* **Work item**:
In the material below, pictures must be dropped. Repeat exactly, and only, the lines from the line with "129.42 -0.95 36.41" to the line with "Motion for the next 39", both ends included.

(Supplied material begins)

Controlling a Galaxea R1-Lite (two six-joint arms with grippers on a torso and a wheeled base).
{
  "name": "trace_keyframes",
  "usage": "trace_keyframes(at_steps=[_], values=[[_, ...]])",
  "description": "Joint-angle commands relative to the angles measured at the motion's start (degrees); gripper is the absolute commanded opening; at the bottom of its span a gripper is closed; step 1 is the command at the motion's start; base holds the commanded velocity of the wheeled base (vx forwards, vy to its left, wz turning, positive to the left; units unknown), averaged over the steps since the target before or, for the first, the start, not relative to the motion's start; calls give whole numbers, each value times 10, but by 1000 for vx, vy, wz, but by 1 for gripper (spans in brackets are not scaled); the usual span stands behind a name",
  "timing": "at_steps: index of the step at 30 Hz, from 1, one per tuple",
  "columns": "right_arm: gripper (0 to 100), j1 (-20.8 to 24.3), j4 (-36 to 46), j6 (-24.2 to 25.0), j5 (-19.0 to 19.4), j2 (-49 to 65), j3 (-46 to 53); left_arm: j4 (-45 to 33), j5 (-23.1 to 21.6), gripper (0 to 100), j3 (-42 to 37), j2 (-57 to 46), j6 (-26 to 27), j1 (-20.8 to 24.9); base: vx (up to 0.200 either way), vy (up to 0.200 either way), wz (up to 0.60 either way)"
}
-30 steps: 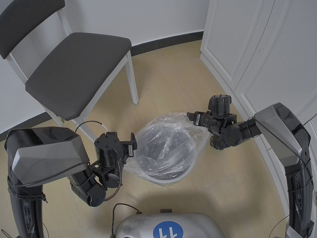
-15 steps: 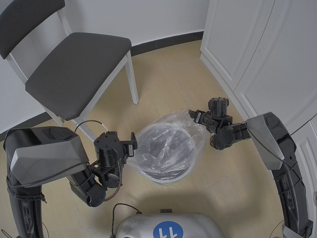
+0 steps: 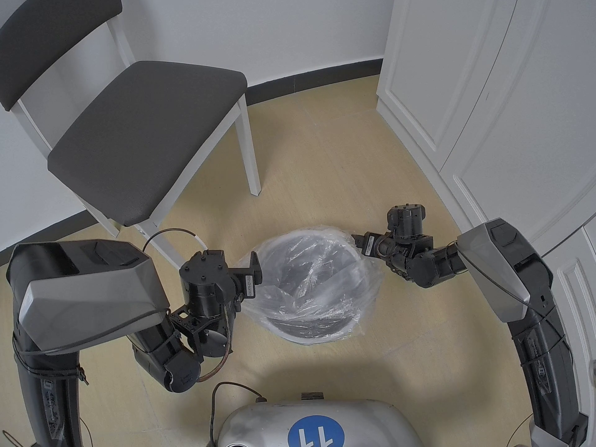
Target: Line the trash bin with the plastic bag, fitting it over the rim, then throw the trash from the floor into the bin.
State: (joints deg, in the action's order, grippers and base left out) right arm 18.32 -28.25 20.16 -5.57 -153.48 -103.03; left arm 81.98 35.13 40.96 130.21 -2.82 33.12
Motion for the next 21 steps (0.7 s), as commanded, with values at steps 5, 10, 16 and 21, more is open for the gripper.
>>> trace_keyframes(at_steps=[5, 10, 16, 21], values=[[100, -1, 1, -14, 20, 113, 90, 0, -1, 100, -13, -14, -1, 9, 0, 0, 0], [100, -10, 2, -64, 20, 219, 184, 1, -1, 100, -25, -13, -1, 25, 0, 0, 0], [100, -14, -1, -155, 23, 319, 299, 20, -5, 100, -39, -1, -1, 34, 0, 0, 0], [100, -29, -3, -181, 24, 350, 317, 13, -37, 100, -39, -7, 45, 50, 0, 0, 0]])
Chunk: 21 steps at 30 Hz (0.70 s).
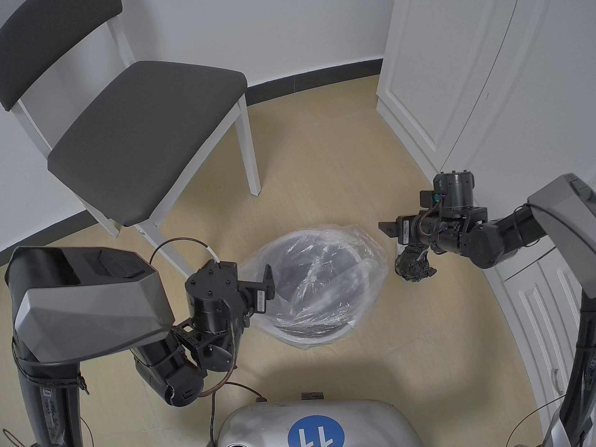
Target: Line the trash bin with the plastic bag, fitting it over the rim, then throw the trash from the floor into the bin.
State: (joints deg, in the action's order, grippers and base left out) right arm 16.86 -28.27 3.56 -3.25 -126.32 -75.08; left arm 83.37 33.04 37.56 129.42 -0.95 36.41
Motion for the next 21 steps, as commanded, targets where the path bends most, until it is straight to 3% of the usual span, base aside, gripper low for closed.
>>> trace_keyframes(at_steps=[1, 7, 12, 15, 17, 21], values=[[100, -20, -2, -15, 1, 85, 37, -3, -17, 100, -4, 0, 42, 18, 0, 0, 0], [100, -45, -7, -26, 1, 110, 71, -30, -17, 100, 8, 4, 112, 50, 0, 0, 0], [100, -51, -10, -23, 2, 165, 138, -84, -16, 100, 62, -7, 130, 59, 0, 0, 0], [100, -54, -6, -5, 21, 195, 172, -162, -16, 100, 100, -40, 130, 58, 0, 0, 0], [100, -56, -7, 36, 26, 206, 204, -271, -16, 100, 158, -69, 123, 56, 0, 0, 0], [100, -61, -4, 87, 32, 261, 252, -407, -16, 100, 229, -91, 93, 55, 0, 0, 0]])
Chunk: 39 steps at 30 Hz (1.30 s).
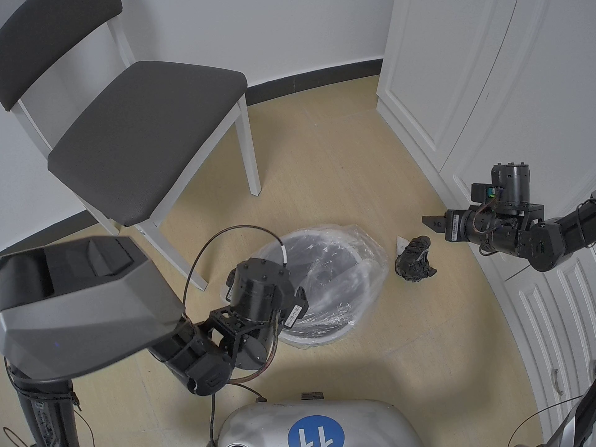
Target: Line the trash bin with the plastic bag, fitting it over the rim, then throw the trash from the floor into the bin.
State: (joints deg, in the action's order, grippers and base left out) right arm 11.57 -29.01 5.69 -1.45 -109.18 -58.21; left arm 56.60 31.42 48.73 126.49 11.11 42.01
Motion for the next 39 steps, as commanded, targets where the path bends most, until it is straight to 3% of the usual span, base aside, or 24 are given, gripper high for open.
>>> trace_keyframes(at_steps=[1, 4, 7, 10, 17, 26, 33, 39], values=[[100, -8, 4, 81, 15, 106, 102, -183, 0, 100, 140, -64, -43, -1, 0, 0, 0], [100, -8, -4, 91, 26, 113, 122, -250, 0, 100, 178, -63, -86, -3, 0, 0, 0], [100, -17, -6, 86, 42, 114, 130, -346, 0, 100, 224, -41, -172, -3, 0, 0, 0], [100, -29, -6, 57, 41, 119, 131, -368, 0, 100, 227, -20, -202, 1, 0, 0, 0], [100, -66, -24, -38, 42, 122, 150, -363, 28, 100, 263, 45, -202, 3, 0, 0, 0], [100, -95, -84, -46, 58, 122, 152, -369, 35, 100, 298, 89, -170, -5, 0, 0, 0], [100, -111, -86, -46, 65, 124, 148, -367, 37, 100, 232, 46, -166, 25, 0, 0, 0], [100, -132, -97, -48, 101, 119, 150, -364, 36, 100, 137, -10, -166, 65, 0, 0, 0]])
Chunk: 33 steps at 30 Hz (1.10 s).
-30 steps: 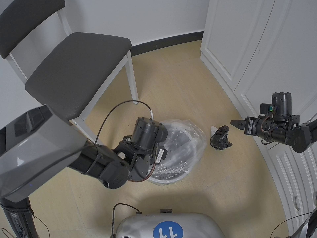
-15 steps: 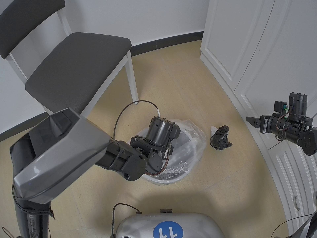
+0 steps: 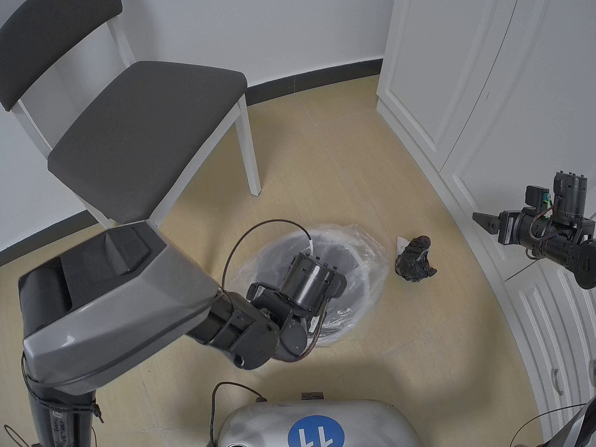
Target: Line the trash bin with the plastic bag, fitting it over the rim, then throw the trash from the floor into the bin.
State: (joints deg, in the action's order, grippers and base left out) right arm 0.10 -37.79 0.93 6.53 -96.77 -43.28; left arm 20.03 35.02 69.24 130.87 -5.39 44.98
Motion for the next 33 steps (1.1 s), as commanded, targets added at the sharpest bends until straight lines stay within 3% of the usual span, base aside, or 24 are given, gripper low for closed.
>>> trace_keyframes(at_steps=[1, 13, 20, 27, 33], values=[[100, -18, -11, 0, 22, -5, 1, 2, 0, 100, -80, -59, 0, 41, 0, 0, 0], [100, -18, -15, -1, 22, -4, 5, 5, -7, 100, -191, -84, -4, 78, 0, 0, 0], [100, -18, -16, -1, 22, -3, 4, 30, -12, 100, -181, -121, 3, 68, 0, 0, 0], [100, -17, -16, -9, 21, -4, 10, 48, -86, 100, -219, -119, 78, 66, 0, 0, 0], [100, -16, -16, -15, 22, -5, 12, 112, -103, 100, -195, -84, 129, 42, 0, 0, 0]])
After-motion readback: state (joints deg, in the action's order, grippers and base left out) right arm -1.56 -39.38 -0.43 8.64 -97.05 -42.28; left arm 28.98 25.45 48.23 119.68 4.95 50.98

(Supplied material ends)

* **Task answer**:
State: (joints deg, in the action's order, grippers and base left out) right arm 16.86 -28.27 3.56 -3.25 -126.32 -75.08; left arm 83.37 33.04 37.56 129.42 -0.95 36.41
Motion for the next 21 steps, as commanded, targets where the path bends most, until it is straight to 3% of the usual span, base aside, gripper low for closed.
>>> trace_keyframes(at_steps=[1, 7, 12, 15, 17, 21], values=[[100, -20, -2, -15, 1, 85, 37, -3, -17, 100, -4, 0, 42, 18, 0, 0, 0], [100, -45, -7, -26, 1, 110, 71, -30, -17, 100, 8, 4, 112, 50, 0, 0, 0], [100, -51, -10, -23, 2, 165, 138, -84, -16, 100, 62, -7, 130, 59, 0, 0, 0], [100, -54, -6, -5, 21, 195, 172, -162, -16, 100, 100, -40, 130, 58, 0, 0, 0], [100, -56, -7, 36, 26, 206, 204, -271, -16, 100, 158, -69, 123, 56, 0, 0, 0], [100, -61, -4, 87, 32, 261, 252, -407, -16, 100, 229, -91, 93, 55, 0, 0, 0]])
Chunk: 39 steps at 30 Hz (1.30 s).
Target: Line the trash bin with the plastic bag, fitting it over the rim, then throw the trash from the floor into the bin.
State: (joints deg, in the action's order, grippers and base left out) right arm 11.57 -29.01 5.69 -1.45 -109.18 -58.21; left arm 56.60 31.42 48.73 126.49 11.11 42.01
Motion for the next 39 steps, as commanded, targets where the path bends most, until it is straight to 3% of the usual span, base aside, or 24 are given, gripper high for open.

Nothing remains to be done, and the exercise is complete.